=== WHAT TO PRODUCE ===
Please work out how many lines in the data below hold the word "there", and state only the number.

=== INPUT DATA ===
....

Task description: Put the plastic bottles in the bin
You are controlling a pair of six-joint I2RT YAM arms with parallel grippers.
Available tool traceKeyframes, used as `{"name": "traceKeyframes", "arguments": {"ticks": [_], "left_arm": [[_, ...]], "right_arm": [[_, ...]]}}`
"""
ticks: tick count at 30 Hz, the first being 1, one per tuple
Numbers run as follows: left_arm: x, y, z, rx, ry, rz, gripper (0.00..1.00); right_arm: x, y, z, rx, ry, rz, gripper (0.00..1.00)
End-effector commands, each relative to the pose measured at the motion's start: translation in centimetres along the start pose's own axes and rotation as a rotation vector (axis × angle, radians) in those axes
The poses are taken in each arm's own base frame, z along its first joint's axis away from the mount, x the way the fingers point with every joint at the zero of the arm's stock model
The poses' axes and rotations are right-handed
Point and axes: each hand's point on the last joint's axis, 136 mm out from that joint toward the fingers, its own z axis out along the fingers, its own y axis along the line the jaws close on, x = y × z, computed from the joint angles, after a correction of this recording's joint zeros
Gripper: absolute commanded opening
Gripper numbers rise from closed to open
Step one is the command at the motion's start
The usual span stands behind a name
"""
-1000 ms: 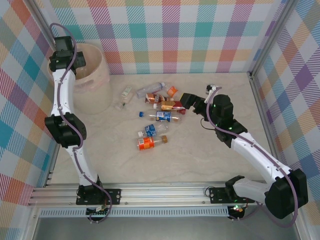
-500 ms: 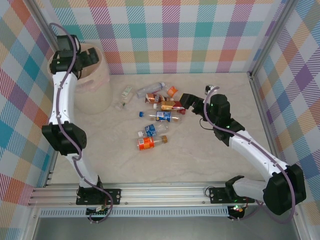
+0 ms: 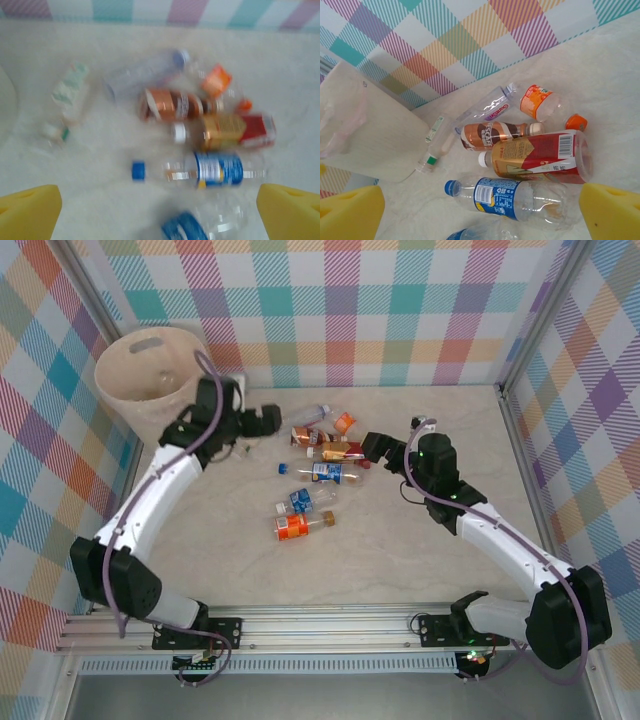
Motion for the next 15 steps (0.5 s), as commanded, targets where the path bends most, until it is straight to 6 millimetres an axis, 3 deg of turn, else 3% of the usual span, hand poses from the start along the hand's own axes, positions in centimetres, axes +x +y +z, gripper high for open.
{"name": "traceKeyframes", "arguments": {"ticks": [1,5,10,15], "left_arm": [[2.1,-1.8,-1.9,0.013,-0.044,0.063,1.00],[8.0,-4.9,-2.8,0.026,0.055,0.376,1.00],[14.7,-5.7,-1.7,-0.017,0.286,0.647,1.00],[18.2,-5.1,-0.3,-0.118,0.406,0.835,0.93]], "right_arm": [[-0.5,-0.4,0.0,0.012,-0.034,-0.048,1.00],[-0.3,-0.7,0.4,0.023,-0.029,-0.058,1.00],[-0.4,-0.9,0.6,0.033,-0.036,-0.070,1.00],[-0.8,-1.2,0.4,0.054,-0.049,-0.094,1.00]]}}
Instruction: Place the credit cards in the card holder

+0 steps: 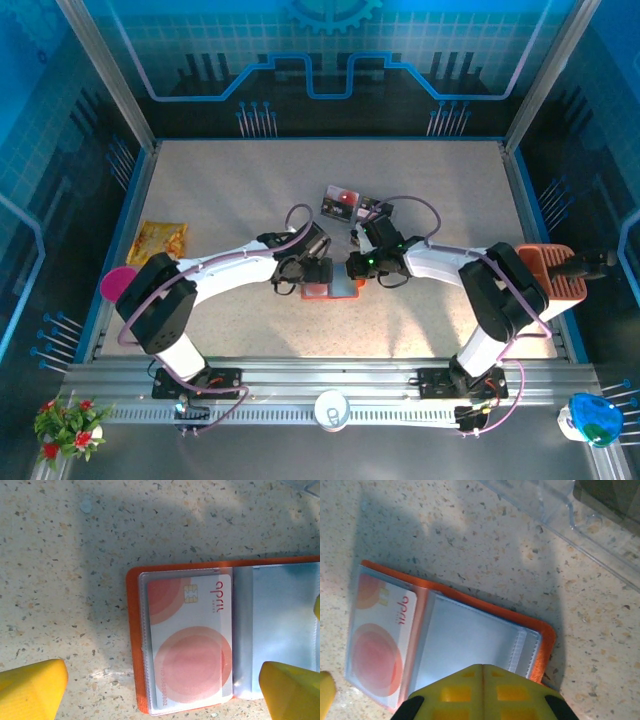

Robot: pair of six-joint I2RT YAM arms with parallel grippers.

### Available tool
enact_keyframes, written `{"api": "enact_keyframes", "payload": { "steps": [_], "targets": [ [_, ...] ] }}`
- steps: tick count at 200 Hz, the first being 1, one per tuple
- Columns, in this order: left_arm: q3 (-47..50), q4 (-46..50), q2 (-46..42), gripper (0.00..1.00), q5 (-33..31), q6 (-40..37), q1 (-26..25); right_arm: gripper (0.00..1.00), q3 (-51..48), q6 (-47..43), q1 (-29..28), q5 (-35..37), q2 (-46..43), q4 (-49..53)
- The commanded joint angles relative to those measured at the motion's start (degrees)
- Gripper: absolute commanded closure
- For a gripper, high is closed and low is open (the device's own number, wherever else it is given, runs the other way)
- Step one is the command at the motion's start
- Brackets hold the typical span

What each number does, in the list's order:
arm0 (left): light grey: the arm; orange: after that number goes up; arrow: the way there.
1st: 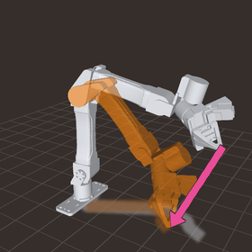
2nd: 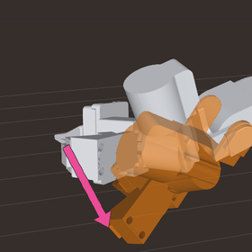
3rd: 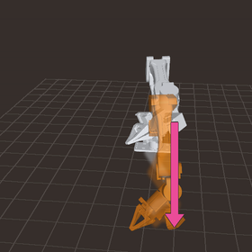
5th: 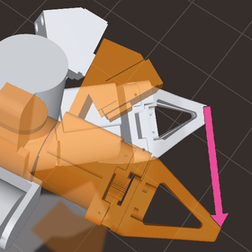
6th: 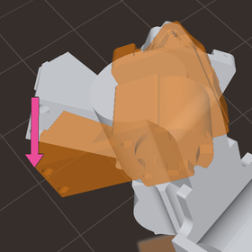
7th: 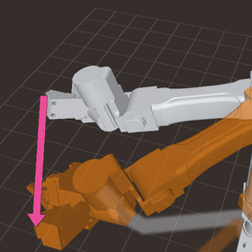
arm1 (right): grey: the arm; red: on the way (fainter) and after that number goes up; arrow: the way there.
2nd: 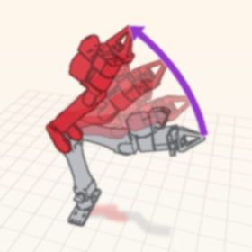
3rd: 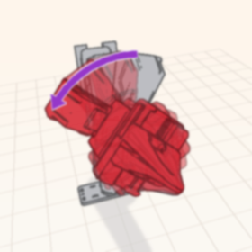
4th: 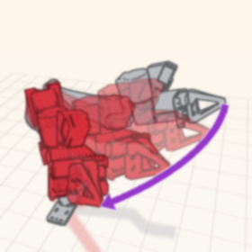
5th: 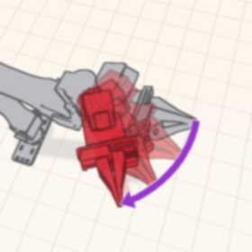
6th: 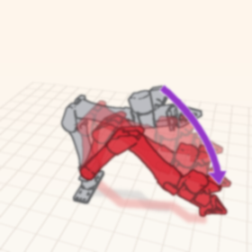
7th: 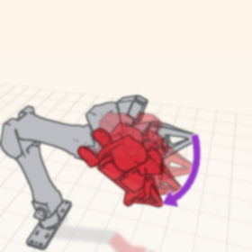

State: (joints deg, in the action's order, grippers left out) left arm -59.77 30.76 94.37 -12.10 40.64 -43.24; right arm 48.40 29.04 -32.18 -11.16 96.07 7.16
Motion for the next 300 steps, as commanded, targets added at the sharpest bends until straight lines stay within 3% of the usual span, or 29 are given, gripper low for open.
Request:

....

=== WRITTEN SOLUTION ===
2